A baseline need not hit a fixed number of points, but it should be long enough to forecast credibly — except when ethics or safety justify acting sooner, as with escalating self-injury.
Why Replication Wins, and the Six Features That Reveal It
Replication is the core protection against coincidence. A single behavior change after treatment might be explained by history or maturation. But repeated changes that occur only when, and each time, the IV is applied make those rival explanations far-fetched. The more times the effect replicates at planned moments, the stronger the control — three datable changes are far harder to dismiss than one.
Visual analysis reads six features together to evaluate the three logic steps: level (typical value), trend (direction and slope), variability (bounce within a phase), immediacy of effect (speed of change at the phase line), overlap (proportion of points sharing a range across adjacent phases; less overlap is stronger), and consistency (do similar conditions look similar?). No single feature decides the case.
These features map directly onto prediction, verification, and replication. A stable baseline with low variability makes the prediction trustworthy. An immediate, low-overlap change at the phase line, plus a return-to-baseline or untreated tier holding flat, supplies verification. Consistent effects repeated across phases or tiers supply replication. A demonstration with high overlap, delayed change, and an unstable baseline is hard to defend; one with low overlap, immediate change, and stable baselines that repeats across tiers makes a compelling claim of a functional relation.
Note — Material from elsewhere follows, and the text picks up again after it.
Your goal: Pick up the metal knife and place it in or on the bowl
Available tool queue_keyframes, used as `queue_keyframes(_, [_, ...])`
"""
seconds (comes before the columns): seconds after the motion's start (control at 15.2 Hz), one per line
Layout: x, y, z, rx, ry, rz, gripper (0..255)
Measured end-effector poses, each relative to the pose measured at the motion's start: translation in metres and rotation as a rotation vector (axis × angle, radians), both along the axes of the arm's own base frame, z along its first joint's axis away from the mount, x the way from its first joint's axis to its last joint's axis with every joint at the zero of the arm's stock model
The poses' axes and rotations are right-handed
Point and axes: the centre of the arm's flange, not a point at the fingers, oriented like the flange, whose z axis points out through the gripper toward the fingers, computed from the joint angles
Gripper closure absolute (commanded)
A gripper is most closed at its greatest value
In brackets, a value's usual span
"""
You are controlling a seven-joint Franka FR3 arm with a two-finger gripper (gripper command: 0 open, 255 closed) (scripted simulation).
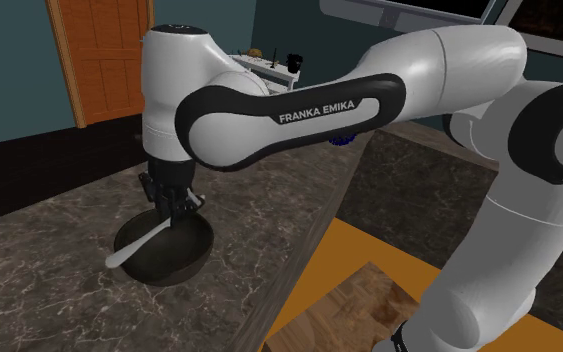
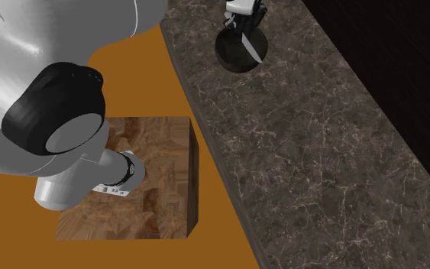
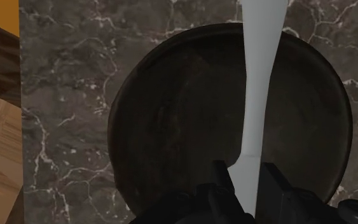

In a multiple-baseline-across-behaviors design, how is VERIFICATION primarily demonstrated?
An analyst collects only two baseline data points, both stable, before introducing treatment for a mild, non-dangerous behavior. Why is this a weakness in the design logic?
A baseline for task completion is already trending upward before any intervention. The analyst introduces a prompting package and completion continues to rise. What is the main interpretive problem?